PM me if you don`t want to put your postcode on an open forum.


----------



## sarah.rawlinson (Mar 19, 2010)

Hi, I'll give you the town post code as I live in the town centre. BA6 9JB
its not my address I'll give it to him if we agree on a price etc.
Thamks Sarah


----------



## Dennis (Sep 29, 2008)

Hi Sarah
That`s fine.......will let him know and get back to you asap


----------



## Dennis (Sep 29, 2008)

sarah.rawlinson said:


> Hi, I'll give you the town post code as I live in the town centre.

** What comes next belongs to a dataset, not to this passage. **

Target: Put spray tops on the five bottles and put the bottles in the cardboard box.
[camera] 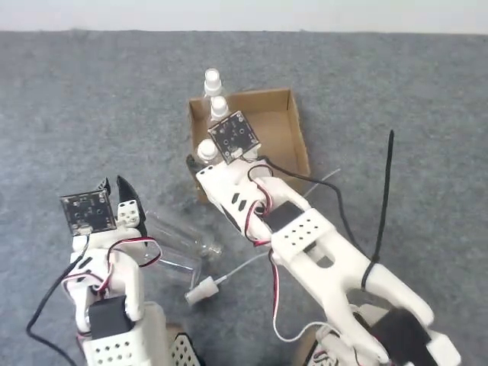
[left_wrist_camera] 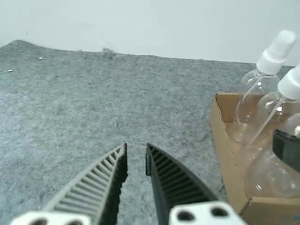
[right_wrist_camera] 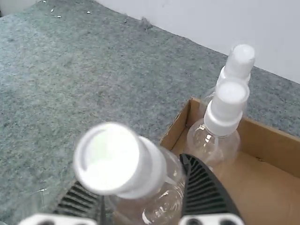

BA6 9JB
> its not my address I'll give it to him if we agree on a price etc.
> Thamks Sarah


Hi Sarah
Been in contact with the removal guy, he`s coming over with his wife and having a little holiday and wants to know if there is anybody to help unload at the delivery address?
I can help him PT end as it`s not too far from here.
Regards.


----------



## Dennis (Sep 29, 2008)

Hi Sarah 
You have a PM.


----------



## Dennis (Sep 29, 2008)

Dennis said:


> Hi Sarah
> You have a PM.


Hi Sarah
You have another PM.


----------



## jane needs work (Nov 5, 2009)

*re empty van*

hi,, i am living in hull,, i need 2 large, and 2 small suitcases delivered to me,, 
they are in alvor,,
how much would u charge me
many thanks,,
can u reply to my email,,, jadonaghy at yahoo, co,,, uk
many thanks
jane,,










Dennis said:


> Our furniture removal van is returning empty to the UK the week of 14th May, it is a luton type van and if anyone wants something returned to the UK please PM me.
> Regards.


----------



## Dennis (Sep 29, 2008)

jane needs work said:


> hi,, i am living in hull,, i need 2 large, and 2 small suitcases delivered to me,,
> they are in alvor,,
> how much would u charge me
> many thanks,,
> ...


Hi Jane needs work.
I am so sorry but the van has already returned to the UK (empty) i might add, but he is returning to Portugal sometime in July to deliver to the Algarve and is calling in to Central Portugal for a short break on his way down south and if you want something returned to the UK i am sure he can do something for you.


----------



## JohnBoy (Oct 25, 2009)

Hi

Do you have any idea if there is space in the van coming from the UK please?

Colin


----------



## deburto (May 18, 2009)

Dennis said:


> Hi Jane needs work.
> I am so sorry but the van has already returned to the UK (empty) i might add, but he is returning to Portugal sometime in July to deliver to the Algarve and is calling in to Central Portugal for a short break on his way down south and if you want something returned to the UK i am sure he can do something for you.


Hi bob, when he brings our stuff down , there might be a small amount of space but you would have to check with Paul, but he will be going back almost empty, so Im sure he will welcome some loads going back.

By the way back safely, and very glad to be here:clap2::clap2:
Debs
xxxxxxxxxxxx


----------



## Dennis (Sep 29, 2008)

Hi Debs
Glad to hear you are back safe and sound.


----------